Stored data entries
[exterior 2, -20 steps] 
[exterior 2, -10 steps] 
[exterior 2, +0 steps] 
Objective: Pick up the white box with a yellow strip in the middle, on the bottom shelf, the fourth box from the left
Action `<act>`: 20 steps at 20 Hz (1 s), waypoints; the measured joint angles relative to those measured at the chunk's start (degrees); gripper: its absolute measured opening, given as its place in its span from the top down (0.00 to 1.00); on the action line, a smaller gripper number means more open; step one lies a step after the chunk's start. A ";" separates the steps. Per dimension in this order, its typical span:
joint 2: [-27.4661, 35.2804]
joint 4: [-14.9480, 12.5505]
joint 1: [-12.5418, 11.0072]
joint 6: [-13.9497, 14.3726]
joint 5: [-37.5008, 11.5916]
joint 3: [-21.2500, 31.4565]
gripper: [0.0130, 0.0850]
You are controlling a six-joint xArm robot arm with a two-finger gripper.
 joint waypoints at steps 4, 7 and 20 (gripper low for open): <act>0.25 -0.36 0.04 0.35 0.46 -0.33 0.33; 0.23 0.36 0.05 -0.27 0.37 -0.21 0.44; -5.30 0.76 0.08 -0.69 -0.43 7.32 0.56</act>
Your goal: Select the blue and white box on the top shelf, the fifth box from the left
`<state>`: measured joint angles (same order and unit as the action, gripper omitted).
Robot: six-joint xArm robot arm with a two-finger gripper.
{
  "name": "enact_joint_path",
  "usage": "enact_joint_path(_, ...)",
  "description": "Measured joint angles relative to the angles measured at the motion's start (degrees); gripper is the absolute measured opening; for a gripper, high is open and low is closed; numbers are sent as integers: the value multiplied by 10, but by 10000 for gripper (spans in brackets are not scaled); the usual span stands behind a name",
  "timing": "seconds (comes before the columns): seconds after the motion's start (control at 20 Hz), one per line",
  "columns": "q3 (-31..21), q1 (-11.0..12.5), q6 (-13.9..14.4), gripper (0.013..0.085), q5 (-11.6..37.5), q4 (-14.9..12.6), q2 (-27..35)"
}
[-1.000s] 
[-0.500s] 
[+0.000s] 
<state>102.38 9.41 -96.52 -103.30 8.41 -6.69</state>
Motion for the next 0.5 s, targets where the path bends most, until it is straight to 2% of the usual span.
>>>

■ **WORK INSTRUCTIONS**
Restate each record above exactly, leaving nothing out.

■ **FINISHED EXERCISE**
[exterior 2, -20 steps] 
[exterior 2, -10 steps] 
[exterior 2, +0 steps] 
Objective: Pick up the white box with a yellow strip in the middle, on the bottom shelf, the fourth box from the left
Action `<act>`: 20 steps at 20 Hz (1 s), waypoints; the measured joint angles relative to those measured at the chunk's start (degrees); gripper: its absolute measured opening, given as its place in its span from the top down (0.00 to 1.00); on the action line, a smaller gripper number means more open; step one lies a step after the chunk's start. A ";" separates the steps. Per dimension in this order, its typical span:
joint 2: [-27.4661, 35.2804]
joint 4: [-14.9480, 12.5505]
joint 1: [-12.5418, 11.0072]
joint 6: [-13.9497, 14.3726]
joint 5: [-37.5008, 11.5916]
joint 3: [-21.2500, 31.4565]
gripper: [0.0130, 0.0850]
You are controlling a six-joint xArm robot arm with a two-finger gripper.
 joint waypoints at steps 4, 7 and 20 (gripper low for open): <act>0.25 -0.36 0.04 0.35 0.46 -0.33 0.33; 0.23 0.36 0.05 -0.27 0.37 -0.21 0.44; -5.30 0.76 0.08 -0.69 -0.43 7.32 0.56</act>
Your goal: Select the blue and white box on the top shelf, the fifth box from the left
`<state>`: measured joint angles (same order and unit as the action, gripper omitted).
Robot: six-joint xArm robot arm with a two-finger gripper.
{
  "name": "enact_joint_path",
  "usage": "enact_joint_path(_, ...)",
  "description": "Measured joint angles relative to the angles measured at the motion's start (degrees); gripper is the absolute measured opening; for a gripper, high is open and low is closed; numbers are sent as integers: the value multiplied by 10, but by 10000 for gripper (spans in brackets are not scaled); the usual span stands behind a name",
  "timing": "seconds (comes before the columns): seconds after the motion's start (control at 20 Hz), one per line",
  "columns": "q3 (-31..21), q1 (-11.0..12.5), q6 (-13.9..14.4), gripper (0.013..0.085), q5 (-11.6..37.5), q4 (-14.9..12.6), q2 (-27..35)"
}
[-1.000s] 
[-0.500s] 
[+0.000s] 
<state>102.38 9.41 -96.52 -103.30 8.41 -6.69</state>
Motion for the next 0.5 s, targets where the path bends most, until it is straight to 2% of the usual span.
>>>

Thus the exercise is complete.